Published online Sep 28, 2009. doi: 10.3748/wjg.15.4556
Revised: August 13, 2009
Accepted: August 20, 2009
Published online: September 28, 2009
AIM: To describe a condition that we define as early graft dysfunction (EGD) which can be identified preoperatively.
METHODS: Small-for-size graft dysfunction following living-related liver transplantation (LRLT) is characterized by EGD when the graft-to-recipient body weight ratio (GRBWR) is below 0.8%. However, patients transplanted with GRBWR above 0.8% can develop dysfunction of the graft. In 73 recipients of LRLT (GRBWR > 0.8%), we identified 10 patients who developed EGD. The main measures of outcomes analyzed were overall mortality, number of re-transplants and length of stay in days (LOS). Furthermore we analyzed other clinical pre-transplant variables, intra-operative parameters and post transplant data.

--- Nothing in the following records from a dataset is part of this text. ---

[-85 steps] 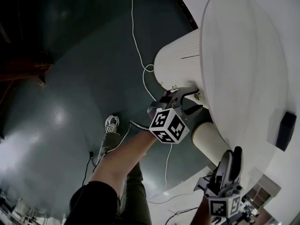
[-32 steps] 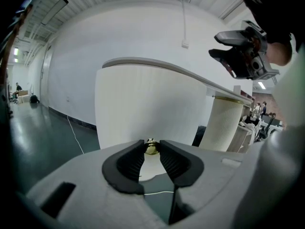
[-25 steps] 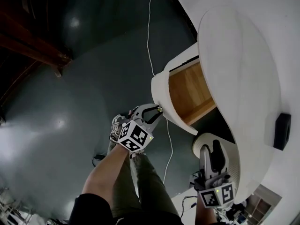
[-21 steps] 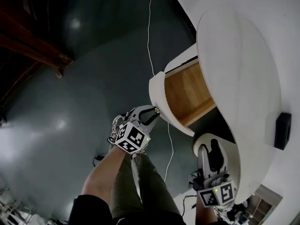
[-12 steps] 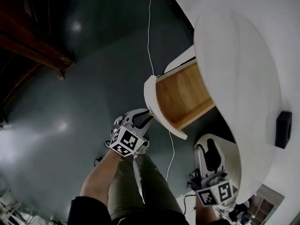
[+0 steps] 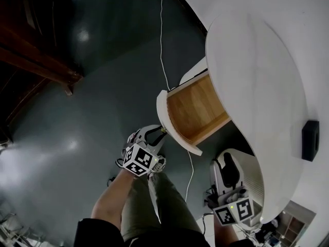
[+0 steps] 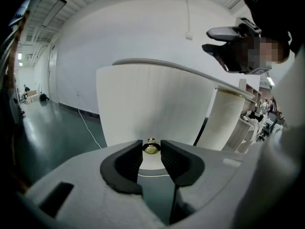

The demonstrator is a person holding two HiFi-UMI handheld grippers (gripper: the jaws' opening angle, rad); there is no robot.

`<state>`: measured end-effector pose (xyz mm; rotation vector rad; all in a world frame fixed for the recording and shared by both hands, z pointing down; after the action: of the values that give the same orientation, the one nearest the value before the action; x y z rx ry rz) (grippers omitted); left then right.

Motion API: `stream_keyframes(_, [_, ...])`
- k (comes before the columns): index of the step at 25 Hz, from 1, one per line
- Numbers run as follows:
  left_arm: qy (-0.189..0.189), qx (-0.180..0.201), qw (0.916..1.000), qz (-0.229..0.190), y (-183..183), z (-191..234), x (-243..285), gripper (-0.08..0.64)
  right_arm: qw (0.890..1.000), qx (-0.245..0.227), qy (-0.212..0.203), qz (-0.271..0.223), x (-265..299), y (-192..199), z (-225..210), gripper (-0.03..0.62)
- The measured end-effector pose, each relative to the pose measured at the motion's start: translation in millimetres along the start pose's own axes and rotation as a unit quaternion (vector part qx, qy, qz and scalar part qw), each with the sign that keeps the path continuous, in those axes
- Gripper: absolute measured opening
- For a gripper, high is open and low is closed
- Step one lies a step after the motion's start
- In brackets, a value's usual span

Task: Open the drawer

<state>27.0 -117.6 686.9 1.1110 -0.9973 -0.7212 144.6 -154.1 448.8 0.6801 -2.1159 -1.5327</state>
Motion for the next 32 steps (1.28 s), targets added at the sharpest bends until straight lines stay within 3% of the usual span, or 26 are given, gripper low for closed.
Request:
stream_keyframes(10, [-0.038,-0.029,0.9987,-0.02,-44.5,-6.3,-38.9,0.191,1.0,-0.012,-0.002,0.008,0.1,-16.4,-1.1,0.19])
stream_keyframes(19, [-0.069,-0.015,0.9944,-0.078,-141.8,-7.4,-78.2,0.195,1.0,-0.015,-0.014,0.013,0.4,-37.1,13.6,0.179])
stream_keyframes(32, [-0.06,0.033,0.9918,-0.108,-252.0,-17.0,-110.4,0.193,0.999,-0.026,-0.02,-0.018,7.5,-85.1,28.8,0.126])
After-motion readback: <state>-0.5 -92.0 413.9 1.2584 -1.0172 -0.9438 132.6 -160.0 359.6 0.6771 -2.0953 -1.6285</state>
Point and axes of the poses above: the fingertips, and each gripper's own axes: x forward along the fingers, z to its left, y out of its underside, the point moved 1 cm from there along -x, backward along the fingers, and after that the axes turned 14 degrees about -z, right-handed, at the moved point
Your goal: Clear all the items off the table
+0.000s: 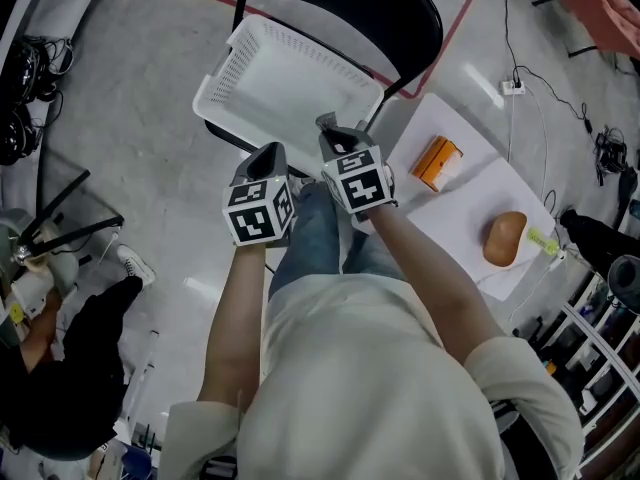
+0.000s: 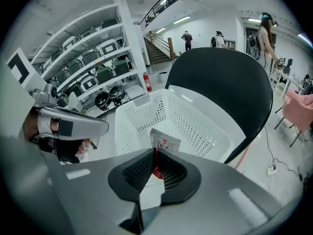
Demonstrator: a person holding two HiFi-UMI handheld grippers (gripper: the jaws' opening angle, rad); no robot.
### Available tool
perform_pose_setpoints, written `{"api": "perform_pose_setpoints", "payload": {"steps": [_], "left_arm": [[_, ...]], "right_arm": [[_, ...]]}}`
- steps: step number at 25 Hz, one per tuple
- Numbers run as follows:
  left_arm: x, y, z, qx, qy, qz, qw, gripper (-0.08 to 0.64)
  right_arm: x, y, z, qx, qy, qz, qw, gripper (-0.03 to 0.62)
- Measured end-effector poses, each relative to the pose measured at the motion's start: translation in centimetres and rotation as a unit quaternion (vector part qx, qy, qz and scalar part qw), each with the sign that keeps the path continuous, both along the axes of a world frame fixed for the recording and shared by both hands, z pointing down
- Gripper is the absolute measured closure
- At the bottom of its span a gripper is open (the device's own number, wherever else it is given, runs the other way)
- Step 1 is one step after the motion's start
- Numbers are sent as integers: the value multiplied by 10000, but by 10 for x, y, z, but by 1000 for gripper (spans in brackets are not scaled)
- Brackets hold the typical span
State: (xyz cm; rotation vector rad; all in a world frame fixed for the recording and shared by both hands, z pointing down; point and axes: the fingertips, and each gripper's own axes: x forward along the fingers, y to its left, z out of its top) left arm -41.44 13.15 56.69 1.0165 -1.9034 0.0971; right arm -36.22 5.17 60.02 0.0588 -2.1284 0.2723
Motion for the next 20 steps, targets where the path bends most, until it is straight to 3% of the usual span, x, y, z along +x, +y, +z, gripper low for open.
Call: {"api": "perform_pose_setpoints", "payload": {"steps": [6, 10, 20], "left_arm": [[-5, 0, 2, -5, 27, -56, 10000, 551], [-4, 1, 3, -8, 32, -50, 10000, 551], [1, -4, 0, 27, 23, 22, 10000, 551]], "right_arm": [[-2, 1, 4, 57, 8, -23, 10000, 565], [1, 6, 6, -51, 47, -83, 9999, 478], [7, 5, 3, -44, 52, -65, 10000, 477]]}}
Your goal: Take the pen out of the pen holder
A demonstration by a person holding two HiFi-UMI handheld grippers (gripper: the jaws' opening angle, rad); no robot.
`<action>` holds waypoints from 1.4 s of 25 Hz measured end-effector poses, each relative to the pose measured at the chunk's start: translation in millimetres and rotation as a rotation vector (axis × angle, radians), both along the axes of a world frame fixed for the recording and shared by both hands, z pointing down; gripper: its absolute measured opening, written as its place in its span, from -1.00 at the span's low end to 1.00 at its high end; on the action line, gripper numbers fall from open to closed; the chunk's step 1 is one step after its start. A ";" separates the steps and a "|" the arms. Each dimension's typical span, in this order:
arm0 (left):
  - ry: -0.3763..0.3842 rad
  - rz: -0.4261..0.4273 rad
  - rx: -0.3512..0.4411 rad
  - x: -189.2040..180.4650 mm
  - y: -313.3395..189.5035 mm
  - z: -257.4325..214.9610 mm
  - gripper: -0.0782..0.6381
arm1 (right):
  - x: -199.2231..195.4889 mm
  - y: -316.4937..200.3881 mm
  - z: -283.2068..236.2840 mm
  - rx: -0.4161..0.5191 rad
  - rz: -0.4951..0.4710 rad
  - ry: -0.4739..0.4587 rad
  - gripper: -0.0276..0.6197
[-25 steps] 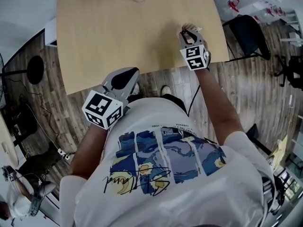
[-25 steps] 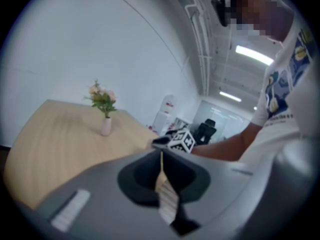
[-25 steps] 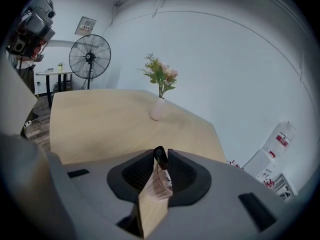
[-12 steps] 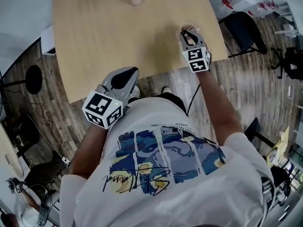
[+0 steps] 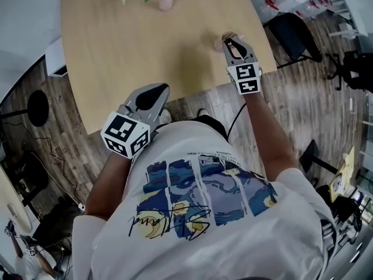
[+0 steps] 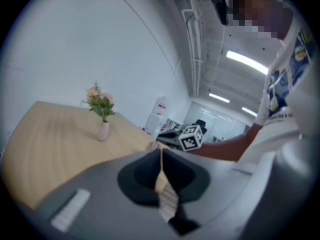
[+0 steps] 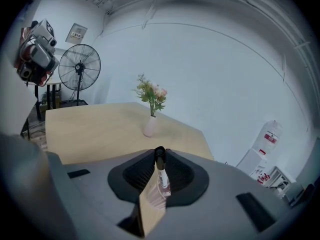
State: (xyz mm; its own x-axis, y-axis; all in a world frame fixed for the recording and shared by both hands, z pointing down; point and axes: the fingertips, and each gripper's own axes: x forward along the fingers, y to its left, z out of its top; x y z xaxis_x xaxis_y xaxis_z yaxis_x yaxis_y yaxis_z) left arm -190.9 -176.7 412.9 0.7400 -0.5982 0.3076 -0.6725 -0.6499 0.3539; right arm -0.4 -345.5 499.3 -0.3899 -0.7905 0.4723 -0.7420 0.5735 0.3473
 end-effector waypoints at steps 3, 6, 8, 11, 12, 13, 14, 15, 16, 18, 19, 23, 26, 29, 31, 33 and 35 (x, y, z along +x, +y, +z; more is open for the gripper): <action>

RESULTS: A trend in favor of the non-EGD group (3-mo actuarial survival 98% vs 88%, P = 0.09; 3-mo graft mortality 4.7% vs 20%, P = 0.07) was observed as well as shorter LOS (13 d vs 41.5 d; P = 0.001) and smaller requirement of peri-operative Units of Plasma (4 vs 14; P = 0.036). Univariate analysis of pre-transplant variables identified platelet count, serum bilirubin, INR and Meld-Na score as predictors of EGD. In the multivariate analysis transplant Meld-Na score (P = 0.025, OR: 1.175) and pre-transplant platelet count (P = 0.043, OR: 0.956) were independently associated with EGD.
CONCLUSION: EGD can be identified preoperatively and is associated with increased morbidity after LRLT. A prompt recognition of EGD can trigger a timely treatment.